» WORK INSTRUCTION
Your answer must be every line of the data that contains "sleeve".

-- Opening Marker --

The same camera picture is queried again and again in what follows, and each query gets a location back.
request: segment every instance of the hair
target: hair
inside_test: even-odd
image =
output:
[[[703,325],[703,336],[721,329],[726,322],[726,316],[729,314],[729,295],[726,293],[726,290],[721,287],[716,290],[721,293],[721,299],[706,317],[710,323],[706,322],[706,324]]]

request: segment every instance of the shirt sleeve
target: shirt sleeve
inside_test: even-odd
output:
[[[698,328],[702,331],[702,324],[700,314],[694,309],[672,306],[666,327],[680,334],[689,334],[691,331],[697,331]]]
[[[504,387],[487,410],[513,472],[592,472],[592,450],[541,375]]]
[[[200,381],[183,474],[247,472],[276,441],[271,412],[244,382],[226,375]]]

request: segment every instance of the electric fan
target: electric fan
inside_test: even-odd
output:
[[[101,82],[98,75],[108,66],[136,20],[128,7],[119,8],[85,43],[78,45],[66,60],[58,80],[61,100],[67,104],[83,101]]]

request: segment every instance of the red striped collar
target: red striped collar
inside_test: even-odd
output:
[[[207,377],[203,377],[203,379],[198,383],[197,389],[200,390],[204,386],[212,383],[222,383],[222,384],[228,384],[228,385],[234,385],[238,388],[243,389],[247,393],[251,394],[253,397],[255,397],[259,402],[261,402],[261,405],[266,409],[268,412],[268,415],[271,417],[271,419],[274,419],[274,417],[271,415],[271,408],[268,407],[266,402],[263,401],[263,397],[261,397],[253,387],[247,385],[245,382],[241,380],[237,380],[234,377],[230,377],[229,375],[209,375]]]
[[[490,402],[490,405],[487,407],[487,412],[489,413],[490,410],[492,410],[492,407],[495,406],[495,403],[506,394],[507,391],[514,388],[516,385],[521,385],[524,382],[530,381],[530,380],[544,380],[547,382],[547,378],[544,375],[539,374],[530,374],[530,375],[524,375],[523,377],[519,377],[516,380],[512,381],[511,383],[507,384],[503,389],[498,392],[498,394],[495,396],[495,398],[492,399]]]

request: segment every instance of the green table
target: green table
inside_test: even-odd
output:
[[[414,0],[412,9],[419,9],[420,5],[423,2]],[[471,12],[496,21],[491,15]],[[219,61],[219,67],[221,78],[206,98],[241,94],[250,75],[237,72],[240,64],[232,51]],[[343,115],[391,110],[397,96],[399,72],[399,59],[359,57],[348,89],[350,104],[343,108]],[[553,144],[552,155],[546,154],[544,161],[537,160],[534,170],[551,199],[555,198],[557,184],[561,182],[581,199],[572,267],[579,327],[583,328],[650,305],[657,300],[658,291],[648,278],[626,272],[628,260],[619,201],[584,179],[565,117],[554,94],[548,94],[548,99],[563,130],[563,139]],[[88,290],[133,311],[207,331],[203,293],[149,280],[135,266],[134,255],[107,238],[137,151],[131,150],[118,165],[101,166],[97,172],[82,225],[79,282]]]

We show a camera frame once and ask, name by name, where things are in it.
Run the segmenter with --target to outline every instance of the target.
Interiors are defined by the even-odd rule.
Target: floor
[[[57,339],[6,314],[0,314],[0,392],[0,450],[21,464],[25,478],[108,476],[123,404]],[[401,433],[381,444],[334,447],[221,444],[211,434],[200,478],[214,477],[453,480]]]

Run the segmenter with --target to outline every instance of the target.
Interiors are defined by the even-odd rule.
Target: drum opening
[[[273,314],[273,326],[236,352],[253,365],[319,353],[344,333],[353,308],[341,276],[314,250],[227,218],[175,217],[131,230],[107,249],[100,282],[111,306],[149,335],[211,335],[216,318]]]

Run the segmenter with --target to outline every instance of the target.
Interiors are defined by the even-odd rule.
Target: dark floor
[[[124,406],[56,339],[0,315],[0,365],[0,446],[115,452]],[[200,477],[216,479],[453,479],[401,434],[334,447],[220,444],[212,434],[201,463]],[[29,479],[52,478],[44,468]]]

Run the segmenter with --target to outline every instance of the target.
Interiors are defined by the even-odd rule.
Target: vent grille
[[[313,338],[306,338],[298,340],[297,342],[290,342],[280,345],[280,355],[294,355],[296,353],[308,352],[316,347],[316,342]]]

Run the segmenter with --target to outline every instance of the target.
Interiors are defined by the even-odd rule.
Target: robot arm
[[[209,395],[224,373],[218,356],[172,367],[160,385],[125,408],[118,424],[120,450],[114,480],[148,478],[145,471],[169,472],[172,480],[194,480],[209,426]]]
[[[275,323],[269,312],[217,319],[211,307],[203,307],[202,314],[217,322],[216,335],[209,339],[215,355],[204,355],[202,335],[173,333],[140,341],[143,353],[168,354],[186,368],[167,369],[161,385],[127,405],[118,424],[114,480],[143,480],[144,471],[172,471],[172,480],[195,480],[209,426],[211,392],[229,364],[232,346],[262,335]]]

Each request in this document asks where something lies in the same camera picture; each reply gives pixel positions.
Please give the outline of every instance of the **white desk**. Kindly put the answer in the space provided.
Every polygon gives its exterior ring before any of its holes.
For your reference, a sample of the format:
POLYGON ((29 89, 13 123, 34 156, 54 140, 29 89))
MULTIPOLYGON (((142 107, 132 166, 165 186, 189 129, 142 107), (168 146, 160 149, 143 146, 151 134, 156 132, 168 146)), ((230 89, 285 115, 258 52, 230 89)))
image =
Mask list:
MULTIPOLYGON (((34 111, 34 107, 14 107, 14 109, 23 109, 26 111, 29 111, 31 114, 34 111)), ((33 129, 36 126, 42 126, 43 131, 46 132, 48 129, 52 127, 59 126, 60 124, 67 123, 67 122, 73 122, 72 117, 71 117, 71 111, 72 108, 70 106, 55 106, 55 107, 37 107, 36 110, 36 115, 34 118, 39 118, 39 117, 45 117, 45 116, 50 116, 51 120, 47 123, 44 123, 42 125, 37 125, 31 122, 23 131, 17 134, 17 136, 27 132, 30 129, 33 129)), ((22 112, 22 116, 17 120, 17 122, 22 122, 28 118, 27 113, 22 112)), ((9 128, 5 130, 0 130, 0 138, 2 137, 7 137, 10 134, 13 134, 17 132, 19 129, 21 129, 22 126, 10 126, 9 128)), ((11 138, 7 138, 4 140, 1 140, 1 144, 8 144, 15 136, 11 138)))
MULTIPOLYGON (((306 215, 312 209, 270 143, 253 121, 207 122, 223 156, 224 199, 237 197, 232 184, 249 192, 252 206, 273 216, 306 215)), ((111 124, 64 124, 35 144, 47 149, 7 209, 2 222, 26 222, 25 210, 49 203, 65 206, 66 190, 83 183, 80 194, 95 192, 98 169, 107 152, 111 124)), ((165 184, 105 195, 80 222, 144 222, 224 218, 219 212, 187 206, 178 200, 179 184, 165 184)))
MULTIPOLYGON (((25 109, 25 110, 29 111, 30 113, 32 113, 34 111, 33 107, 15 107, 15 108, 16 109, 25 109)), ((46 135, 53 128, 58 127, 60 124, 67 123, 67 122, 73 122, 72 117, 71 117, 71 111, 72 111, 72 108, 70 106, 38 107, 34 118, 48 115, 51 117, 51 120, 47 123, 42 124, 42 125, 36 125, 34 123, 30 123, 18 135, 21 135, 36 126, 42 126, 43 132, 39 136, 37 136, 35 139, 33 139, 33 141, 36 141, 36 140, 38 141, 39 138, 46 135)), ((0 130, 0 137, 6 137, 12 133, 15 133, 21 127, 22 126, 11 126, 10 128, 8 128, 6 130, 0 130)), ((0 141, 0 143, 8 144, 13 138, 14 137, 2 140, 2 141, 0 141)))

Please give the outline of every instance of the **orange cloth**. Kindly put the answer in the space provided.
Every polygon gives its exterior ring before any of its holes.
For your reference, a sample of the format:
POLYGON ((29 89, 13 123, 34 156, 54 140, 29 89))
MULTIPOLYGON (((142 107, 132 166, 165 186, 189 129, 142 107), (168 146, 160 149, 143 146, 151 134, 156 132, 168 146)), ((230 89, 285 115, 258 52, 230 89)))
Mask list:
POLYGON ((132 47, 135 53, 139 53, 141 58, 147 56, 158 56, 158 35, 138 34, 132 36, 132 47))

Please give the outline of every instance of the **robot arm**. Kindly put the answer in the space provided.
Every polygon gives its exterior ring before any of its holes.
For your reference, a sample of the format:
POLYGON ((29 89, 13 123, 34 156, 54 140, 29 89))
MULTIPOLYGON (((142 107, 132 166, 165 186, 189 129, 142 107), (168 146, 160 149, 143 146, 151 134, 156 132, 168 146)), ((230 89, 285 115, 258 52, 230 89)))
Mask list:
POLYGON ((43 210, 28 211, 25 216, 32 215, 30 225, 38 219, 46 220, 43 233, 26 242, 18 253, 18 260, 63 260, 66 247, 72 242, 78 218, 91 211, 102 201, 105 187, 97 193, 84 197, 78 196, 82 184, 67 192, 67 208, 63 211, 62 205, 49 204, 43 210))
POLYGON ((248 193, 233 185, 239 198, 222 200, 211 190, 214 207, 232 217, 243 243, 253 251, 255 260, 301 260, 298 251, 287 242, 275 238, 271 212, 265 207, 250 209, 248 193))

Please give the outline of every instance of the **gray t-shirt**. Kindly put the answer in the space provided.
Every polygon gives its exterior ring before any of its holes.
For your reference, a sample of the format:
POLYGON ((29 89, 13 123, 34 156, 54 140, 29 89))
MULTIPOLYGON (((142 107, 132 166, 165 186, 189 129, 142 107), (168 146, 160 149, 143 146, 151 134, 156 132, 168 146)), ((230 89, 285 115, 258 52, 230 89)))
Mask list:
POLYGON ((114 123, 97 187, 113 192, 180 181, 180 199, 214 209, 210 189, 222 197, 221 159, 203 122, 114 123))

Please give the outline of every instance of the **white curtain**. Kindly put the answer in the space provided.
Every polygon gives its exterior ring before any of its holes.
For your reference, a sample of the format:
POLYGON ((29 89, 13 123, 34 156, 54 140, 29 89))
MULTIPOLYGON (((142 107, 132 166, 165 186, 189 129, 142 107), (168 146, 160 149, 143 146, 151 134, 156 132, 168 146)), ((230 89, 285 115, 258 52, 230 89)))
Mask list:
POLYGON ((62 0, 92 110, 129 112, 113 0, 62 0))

-- Closing Marker --

» THE COMPLETED TASK
request: segment every instance of the shirt sleeve
target: shirt sleeve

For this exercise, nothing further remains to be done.